Hektoen International

A Journal of Medical Humanities

Dawn of Mourning

Paul Rousseau

Poet’s statement: I am a hospice and palliative medicine physician and see suffering on a daily basis, suffering which is often callous and brutal. In addition, I experienced suffering first hand with the death of my wife 3 years ago from the ugly ravages of scleroderma. I have used writing, particularly essays and poetry, as a way to help me heal and continue to confront the daily debris of terminal disease–writing has brought me comfort, solace, and an open heart.

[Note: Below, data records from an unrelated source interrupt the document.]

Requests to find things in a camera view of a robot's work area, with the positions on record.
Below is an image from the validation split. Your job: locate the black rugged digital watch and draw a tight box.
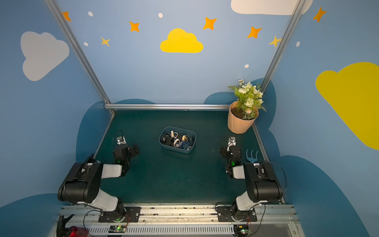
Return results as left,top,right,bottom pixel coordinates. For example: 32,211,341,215
160,134,174,146

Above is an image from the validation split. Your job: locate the white strap chain watch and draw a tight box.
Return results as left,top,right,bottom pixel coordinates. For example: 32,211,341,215
173,139,181,148

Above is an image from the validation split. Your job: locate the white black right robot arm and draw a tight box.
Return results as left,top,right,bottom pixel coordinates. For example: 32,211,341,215
220,146,285,212

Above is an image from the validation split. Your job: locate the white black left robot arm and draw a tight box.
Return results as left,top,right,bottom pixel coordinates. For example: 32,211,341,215
57,143,140,215

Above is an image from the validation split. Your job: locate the blue plastic storage box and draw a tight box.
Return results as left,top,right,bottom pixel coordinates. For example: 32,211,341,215
159,126,196,154

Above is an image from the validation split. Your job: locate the blue garden fork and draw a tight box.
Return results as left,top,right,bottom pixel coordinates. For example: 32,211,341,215
245,149,259,163

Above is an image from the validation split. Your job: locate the terracotta pot with flowers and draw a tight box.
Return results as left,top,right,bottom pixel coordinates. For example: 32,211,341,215
228,79,265,134

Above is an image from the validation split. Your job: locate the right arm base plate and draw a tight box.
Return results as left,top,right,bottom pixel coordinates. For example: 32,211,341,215
215,205,257,223

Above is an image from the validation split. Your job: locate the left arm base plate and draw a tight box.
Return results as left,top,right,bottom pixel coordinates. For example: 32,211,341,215
98,206,141,223

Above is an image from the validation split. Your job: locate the aluminium rail front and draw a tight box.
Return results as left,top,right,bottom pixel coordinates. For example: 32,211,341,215
49,203,305,237

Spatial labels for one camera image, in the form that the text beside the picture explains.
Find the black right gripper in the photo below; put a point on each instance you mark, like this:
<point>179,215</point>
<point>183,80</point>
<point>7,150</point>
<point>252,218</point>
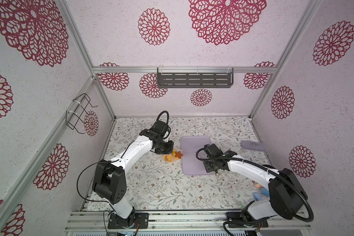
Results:
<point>211,166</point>

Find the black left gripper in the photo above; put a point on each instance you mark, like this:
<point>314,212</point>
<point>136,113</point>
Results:
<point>169,150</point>

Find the clear resealable bag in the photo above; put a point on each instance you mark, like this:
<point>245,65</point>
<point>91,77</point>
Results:
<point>174,156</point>

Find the star chocolate cookie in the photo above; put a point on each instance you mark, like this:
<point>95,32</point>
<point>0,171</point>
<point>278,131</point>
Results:
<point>178,154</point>

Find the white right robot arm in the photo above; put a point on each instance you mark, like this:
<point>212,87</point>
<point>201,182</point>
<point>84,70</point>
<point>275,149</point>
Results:
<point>286,199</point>

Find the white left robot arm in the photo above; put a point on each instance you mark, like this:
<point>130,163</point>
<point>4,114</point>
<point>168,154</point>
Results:
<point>109,180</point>

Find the lavender plastic tray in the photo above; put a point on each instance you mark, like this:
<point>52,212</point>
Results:
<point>191,166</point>

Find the grey fabric glasses case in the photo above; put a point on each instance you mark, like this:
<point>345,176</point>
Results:
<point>252,145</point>

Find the grey slotted wall shelf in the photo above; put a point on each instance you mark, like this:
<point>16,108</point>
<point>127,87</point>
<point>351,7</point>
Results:
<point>196,80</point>

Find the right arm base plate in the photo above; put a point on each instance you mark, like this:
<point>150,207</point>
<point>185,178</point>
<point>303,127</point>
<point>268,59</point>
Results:
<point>238,219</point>

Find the black wire wall rack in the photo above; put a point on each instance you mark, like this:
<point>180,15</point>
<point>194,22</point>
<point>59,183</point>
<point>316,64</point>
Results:
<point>82,119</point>

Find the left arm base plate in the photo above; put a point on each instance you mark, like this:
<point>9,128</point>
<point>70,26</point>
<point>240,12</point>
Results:
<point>136,220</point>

dedicated to Pamela Rousseau

I slept on a chair

Of metal and memories

Stained with the love and

Sorrow of many a family.

The clock motioned to my struggle:

I stood and her eyes

Closed like the final

Chapter in a book, a

Page turned after 52 years.

Then her heart rested

And stopped, a dark

Gesture in the rising

Of a white harvest moon.

It was silent—no longer the

Flailing of immortality or

The struggle of breath,

Her journey secured

Above the thickness of death.

I cried—they said

They’re sorry, the

Nurse and chaplain.

And I walked to the

Elevator, a swirling

Dawn of mourning

Floating like a heavy fog,

A shirt without a button, a

Shoe without laces.

DR. PAUL ROUSSEAU has practiced hospice and palliative care for 28 years, and has written about his patients and his own experiences as a physician caring for terminal illness. He has published in the Annals of Internal Medicine, JAMA, Chest, and Journal of Palliative Medicine to mention a few. He lived most of his life in Arizona, but last year relocated to Charleston, SC where he currently serves as Associate Professor of General Internal Medicine and Geriatrics and Medical Director of the Palliative and Supportive Care Program at the Medical University of South Carolina.